> **TASK ITEM**: Count the lines containing "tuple" in the entries underneath, and state that count without anything else.

> **PROVIDED RECORDS**:
▼▼▼

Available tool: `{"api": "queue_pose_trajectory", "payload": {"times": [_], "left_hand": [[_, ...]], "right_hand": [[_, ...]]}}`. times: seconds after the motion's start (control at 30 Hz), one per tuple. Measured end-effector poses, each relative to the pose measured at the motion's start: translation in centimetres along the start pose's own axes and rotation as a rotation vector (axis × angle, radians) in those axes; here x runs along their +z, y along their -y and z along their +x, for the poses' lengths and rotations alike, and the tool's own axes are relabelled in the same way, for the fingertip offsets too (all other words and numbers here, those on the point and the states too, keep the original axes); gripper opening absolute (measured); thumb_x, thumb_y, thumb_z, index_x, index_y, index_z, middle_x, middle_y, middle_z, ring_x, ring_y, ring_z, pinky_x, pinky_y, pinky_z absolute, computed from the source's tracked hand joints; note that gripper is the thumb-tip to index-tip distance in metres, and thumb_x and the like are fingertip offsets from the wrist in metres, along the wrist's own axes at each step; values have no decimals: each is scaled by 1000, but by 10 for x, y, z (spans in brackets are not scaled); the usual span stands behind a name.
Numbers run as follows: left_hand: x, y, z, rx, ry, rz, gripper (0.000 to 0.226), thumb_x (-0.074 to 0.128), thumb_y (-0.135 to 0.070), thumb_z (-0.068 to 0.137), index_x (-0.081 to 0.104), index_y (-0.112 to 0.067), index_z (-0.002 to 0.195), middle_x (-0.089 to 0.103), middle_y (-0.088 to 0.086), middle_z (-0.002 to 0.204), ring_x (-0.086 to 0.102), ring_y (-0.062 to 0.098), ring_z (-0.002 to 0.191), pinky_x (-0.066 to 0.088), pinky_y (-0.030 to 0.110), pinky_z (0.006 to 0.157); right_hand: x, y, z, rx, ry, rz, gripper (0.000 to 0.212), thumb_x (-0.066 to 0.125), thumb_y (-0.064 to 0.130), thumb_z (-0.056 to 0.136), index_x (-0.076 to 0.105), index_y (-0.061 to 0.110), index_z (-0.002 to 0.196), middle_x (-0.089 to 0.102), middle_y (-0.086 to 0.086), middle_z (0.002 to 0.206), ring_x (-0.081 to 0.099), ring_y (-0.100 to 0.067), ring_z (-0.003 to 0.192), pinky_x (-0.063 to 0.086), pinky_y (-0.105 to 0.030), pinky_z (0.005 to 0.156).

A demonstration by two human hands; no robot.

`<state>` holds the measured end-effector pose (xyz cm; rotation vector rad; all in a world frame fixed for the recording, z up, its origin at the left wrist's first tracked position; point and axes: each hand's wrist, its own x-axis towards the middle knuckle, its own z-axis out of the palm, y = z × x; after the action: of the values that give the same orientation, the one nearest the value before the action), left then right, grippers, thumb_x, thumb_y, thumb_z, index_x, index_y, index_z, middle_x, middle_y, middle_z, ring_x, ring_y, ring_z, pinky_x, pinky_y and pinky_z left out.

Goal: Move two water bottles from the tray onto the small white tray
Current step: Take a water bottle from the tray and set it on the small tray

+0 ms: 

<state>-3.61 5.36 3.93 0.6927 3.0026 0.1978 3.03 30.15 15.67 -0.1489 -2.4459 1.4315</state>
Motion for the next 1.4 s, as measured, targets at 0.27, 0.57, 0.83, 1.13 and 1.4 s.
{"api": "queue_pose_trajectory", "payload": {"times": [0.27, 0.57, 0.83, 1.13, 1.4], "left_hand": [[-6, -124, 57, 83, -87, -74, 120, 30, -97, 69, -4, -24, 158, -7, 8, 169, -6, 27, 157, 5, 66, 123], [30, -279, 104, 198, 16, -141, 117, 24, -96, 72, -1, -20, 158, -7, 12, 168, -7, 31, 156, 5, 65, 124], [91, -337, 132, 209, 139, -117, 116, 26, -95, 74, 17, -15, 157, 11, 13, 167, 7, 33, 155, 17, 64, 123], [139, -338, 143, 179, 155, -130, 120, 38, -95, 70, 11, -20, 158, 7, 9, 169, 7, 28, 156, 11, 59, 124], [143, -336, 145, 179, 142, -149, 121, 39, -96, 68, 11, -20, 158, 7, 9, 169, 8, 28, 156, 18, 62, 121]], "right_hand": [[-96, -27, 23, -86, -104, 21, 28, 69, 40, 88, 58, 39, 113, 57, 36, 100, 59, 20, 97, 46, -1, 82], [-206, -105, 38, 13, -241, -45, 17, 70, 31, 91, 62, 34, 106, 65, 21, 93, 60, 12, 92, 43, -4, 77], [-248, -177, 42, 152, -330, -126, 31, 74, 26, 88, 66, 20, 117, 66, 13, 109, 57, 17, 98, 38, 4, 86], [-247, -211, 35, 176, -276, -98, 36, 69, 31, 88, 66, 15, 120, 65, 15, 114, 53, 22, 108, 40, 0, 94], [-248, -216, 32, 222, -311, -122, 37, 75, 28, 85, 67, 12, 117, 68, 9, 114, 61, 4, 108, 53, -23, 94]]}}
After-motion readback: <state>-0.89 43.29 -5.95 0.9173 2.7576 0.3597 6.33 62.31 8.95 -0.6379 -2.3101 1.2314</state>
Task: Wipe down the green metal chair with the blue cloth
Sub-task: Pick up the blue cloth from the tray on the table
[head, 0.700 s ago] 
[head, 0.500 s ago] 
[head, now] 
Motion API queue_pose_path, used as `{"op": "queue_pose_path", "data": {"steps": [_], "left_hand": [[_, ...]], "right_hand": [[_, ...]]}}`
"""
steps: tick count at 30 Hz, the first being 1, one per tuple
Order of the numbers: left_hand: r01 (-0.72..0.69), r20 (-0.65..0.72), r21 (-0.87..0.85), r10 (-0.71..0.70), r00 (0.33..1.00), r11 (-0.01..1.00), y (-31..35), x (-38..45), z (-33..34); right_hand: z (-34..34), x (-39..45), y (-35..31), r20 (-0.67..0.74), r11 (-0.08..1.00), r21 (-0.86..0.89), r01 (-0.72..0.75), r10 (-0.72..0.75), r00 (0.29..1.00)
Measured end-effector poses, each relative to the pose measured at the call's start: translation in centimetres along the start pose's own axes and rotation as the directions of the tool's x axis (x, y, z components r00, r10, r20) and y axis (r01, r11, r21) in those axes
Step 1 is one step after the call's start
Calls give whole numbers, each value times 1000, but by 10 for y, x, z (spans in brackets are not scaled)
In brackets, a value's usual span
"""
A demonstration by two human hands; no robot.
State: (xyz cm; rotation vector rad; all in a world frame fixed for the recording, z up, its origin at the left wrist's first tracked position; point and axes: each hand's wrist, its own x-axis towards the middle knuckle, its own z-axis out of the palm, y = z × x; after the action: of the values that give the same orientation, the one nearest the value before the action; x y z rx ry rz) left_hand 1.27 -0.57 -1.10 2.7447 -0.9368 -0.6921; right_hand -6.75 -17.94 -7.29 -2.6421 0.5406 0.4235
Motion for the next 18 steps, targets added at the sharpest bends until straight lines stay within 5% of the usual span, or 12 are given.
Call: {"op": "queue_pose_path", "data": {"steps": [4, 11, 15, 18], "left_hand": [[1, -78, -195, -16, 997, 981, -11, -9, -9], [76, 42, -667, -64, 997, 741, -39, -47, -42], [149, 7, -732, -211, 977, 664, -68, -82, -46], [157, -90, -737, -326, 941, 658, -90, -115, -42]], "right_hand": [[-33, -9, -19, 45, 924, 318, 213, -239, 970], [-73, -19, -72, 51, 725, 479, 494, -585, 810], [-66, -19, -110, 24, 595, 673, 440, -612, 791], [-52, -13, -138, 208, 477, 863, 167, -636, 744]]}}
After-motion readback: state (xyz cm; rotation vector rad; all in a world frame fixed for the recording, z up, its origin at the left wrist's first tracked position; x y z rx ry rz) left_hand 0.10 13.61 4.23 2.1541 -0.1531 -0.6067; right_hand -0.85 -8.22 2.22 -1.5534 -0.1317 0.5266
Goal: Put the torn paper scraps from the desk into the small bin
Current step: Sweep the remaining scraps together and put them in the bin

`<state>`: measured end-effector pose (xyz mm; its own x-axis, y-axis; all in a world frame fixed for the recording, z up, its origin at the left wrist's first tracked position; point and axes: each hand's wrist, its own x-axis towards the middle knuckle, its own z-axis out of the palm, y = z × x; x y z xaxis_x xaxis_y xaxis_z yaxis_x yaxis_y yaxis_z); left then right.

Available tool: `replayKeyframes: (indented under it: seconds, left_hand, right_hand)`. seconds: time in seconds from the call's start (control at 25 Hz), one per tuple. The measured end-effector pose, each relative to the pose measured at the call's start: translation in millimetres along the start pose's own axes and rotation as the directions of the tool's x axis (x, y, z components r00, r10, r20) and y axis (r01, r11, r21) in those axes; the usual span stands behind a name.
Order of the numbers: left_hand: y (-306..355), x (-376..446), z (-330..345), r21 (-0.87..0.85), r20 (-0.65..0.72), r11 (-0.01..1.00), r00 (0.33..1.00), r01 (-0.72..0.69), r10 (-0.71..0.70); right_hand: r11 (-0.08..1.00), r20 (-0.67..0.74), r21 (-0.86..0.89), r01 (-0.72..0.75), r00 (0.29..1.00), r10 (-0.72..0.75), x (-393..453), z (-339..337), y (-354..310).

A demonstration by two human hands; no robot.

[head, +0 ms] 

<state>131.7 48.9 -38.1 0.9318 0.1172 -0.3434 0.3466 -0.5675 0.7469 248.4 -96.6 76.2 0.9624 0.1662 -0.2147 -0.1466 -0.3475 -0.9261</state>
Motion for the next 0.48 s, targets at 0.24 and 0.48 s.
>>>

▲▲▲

> **OUTPUT BELOW**: 3